Turning now to academic and popular literature, the place to
begin is with Lester Grinspoon's classic Marihuana Reconsidered (1971),
a remarkably thorough exploration of marijuana, focusing on its history
chemistry, pharmacology, medical uses, and legal considerations. Grinspoon's
presentation of descriptions of marijuana (and hashish) intoxication by
literary figures is especially interesting, and the pages contributed by
"Mr. X.," an anonymous scientist, are invaluable.
Grinspoon, an associate clinical professor of psychiatry at
Harvard Medical School, began looking into marijuana in 1968, expecting to
produce a short documentation of the drug's various dangers. But in the face of
the evidence, he changed his mind. "I called it Marihuana Reconsidered because
I was the one who had to reconsider on the basis of the evidence," he
explains, adding, "I discovered that while marijuana wasn't addicting,
learning about it was. I ended up with a 600-page manuscript." The book
contains extensive notes, bibliography, and an index. A second edition,
published in 1977, adds disappointingly
An equally good book of an entirely different nature is A
Child's Garden of Grass (1969) by Jack Margolis and Richard Clorfene.
Subtitled "The Official Handbook for Marijuana Users," it is a
favorite among smokers, full of incisive and funny comments and suggestions. It
also provides some of the best descriptions of being high that have appeared
anywhere.
There are three books about the personal effects of marijuana. The
Cannabis Experience: An Interpretive Study of the Effects of Marijuana and
Hashish (1974) is the most inclusive. The authors, Joseph Berke and Calvin
Hernton, based their work on over five hundred responses to questionnaires sent
to English users of marijuana and hashish. While the book contains many good
quotations, it suffers from poor organization and virtually no integration of
the data into the text.
A far more organized presentation of similar material can be
found in On Being Stoned: A Psychological Study of Marijuana Intoxication (1971),
by psychologist Charles Tart. Tart, whose special interest is in exploring
altered states of consciousness, carried out the first federally supported
research to explore what users experience with marijuana. His book, too, is
based on responses to a questionnaire. Tart's list includes over two hundred
separate effects of marijuana, and his book provides many useful statistics.
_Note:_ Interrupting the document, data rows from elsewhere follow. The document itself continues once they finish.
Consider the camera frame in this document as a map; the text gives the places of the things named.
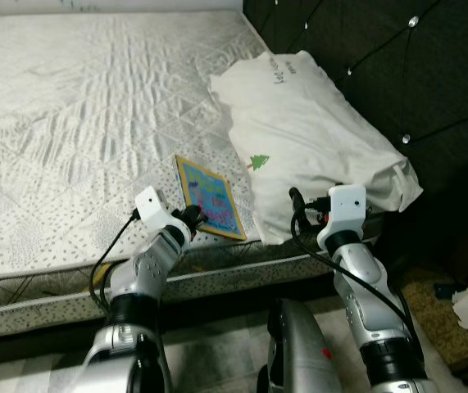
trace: floor
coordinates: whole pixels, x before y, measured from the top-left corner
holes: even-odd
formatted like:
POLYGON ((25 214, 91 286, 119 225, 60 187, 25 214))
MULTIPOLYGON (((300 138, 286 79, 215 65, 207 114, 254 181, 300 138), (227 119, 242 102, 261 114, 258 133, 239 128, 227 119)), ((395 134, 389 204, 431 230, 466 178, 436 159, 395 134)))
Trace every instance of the floor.
MULTIPOLYGON (((334 353, 334 366, 347 393, 369 389, 339 298, 307 302, 334 353)), ((425 366, 443 392, 467 393, 418 328, 425 366)), ((255 392, 257 373, 266 364, 269 335, 264 313, 224 319, 168 332, 166 357, 176 393, 255 392)), ((70 391, 85 353, 46 355, 0 364, 0 393, 70 391)))

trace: book
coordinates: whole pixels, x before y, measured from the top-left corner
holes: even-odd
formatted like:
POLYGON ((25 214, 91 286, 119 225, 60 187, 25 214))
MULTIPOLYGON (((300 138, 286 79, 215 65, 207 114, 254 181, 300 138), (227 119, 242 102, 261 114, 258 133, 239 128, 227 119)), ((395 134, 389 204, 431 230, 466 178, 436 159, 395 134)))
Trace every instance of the book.
POLYGON ((177 174, 186 206, 198 205, 208 222, 199 230, 246 240, 226 179, 183 157, 175 156, 177 174))

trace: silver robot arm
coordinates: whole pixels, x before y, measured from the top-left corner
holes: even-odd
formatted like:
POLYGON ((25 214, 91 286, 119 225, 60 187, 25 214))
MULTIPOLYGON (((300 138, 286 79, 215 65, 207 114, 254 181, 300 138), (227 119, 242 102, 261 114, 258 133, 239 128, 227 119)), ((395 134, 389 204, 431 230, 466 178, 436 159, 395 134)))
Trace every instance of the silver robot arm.
POLYGON ((165 393, 172 390, 159 332, 166 278, 202 221, 190 206, 170 214, 153 187, 135 199, 152 231, 146 244, 111 276, 110 313, 84 361, 74 393, 165 393))
MULTIPOLYGON (((365 220, 363 186, 336 186, 329 190, 327 226, 317 242, 332 261, 370 284, 399 309, 399 299, 388 289, 385 267, 361 243, 365 220)), ((361 352, 373 393, 437 393, 425 373, 402 320, 362 285, 336 271, 334 285, 343 299, 352 336, 361 352)))

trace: bed frame
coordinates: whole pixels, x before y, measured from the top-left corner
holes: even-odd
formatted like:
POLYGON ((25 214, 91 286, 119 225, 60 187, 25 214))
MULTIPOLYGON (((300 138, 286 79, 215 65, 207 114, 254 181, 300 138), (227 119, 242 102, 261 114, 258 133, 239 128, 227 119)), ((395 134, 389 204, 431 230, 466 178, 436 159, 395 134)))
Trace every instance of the bed frame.
POLYGON ((468 232, 468 2, 245 0, 243 10, 272 52, 312 54, 414 166, 425 191, 387 215, 379 257, 443 262, 468 232))

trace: white pillowcase
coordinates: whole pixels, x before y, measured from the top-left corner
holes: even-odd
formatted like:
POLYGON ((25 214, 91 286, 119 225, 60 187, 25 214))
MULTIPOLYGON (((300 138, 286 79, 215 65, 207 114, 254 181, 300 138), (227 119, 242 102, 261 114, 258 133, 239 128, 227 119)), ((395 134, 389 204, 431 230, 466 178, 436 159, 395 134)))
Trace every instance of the white pillowcase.
POLYGON ((362 184, 376 211, 403 211, 423 191, 408 159, 307 52, 238 61, 211 77, 211 90, 230 108, 229 137, 250 173, 254 223, 266 244, 291 238, 291 187, 309 201, 336 183, 362 184))

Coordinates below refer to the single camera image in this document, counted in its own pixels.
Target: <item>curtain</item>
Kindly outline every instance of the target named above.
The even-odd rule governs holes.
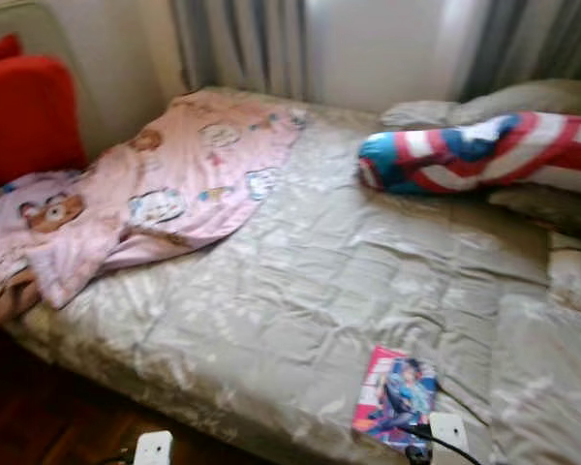
[[[491,0],[463,101],[536,78],[581,79],[581,0]]]
[[[188,89],[306,98],[303,0],[173,0],[173,8]]]

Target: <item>red cushion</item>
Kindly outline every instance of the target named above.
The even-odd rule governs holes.
[[[0,40],[0,60],[21,55],[21,44],[15,34],[9,34]]]
[[[0,186],[29,172],[85,164],[67,69],[42,56],[0,60]]]

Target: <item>anime magazine cover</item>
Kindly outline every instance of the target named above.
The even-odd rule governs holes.
[[[405,353],[377,346],[359,393],[352,427],[402,453],[410,445],[424,449],[425,441],[397,426],[428,424],[436,390],[433,367]]]

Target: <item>pillow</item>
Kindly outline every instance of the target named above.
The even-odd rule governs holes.
[[[551,234],[549,298],[581,312],[581,240]]]
[[[581,193],[581,116],[521,111],[453,128],[373,134],[361,180],[393,194],[530,182]]]
[[[394,105],[381,115],[384,126],[401,129],[424,129],[447,126],[447,117],[458,106],[457,102],[421,100]]]
[[[544,228],[581,237],[581,194],[522,184],[499,189],[488,201],[525,215]]]
[[[42,56],[0,60],[0,186],[85,163],[67,69]]]
[[[448,124],[474,124],[514,111],[544,111],[581,116],[581,80],[546,79],[512,85],[454,108]]]
[[[15,34],[9,34],[0,40],[0,60],[21,55],[21,44]]]

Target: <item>quilted bedspread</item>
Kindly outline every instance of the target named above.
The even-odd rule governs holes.
[[[407,463],[351,434],[375,344],[402,348],[436,366],[437,408],[463,416],[483,463],[581,464],[581,313],[547,303],[546,233],[485,204],[362,189],[356,153],[375,121],[309,107],[279,183],[237,233],[99,279],[10,332],[288,464]]]
Erich Goode's The Marijuana Smokers (1970) is broader in
scope than Tart's book; the author is a sociologist at the State University of
New York. Based on a survey of two hundred marijuana smokers, this book deals
with the fundamental components of the stoned experience and with such related
issues as the legal and medical implications of marijuana. Goode's book is
somewhat dated, but otherwise useful. Goode is also the author of a provocative
and thoughtful work entitled Drugs in American Society (1972), which is
concerned with some of the controversies surrounding marijuana in America.
Drugs and the Public (1972), by Norman Zinberg and John A.
Robertson, provides a refreshing perspective on public attitudes and American
drug laws. The best book on the drug's legal aspects is Marihuana: The New
Prohibition (1970), by John Kaplan. Kaplan, Professor of Law at Stanford
University, collects a wealth of general information about marijuana to support
his thesis that the current drug laws should be changed. Like Grinspoon, Kaplan
set out to write about the dangers of marijuana and changed his mind after
research. And like Grinspoon, he refutes some of the more extreme charges
against marijuana, most of which have considerably died down since—and perhaps
because—these books were published. Pot Shots (1972), by Michael
Stepanian, covers the legal aspects of marijuana from the user's perspective
and is concerned with transmitting the details of the marijuana laws to users
so that they may defend themselves if they are busted.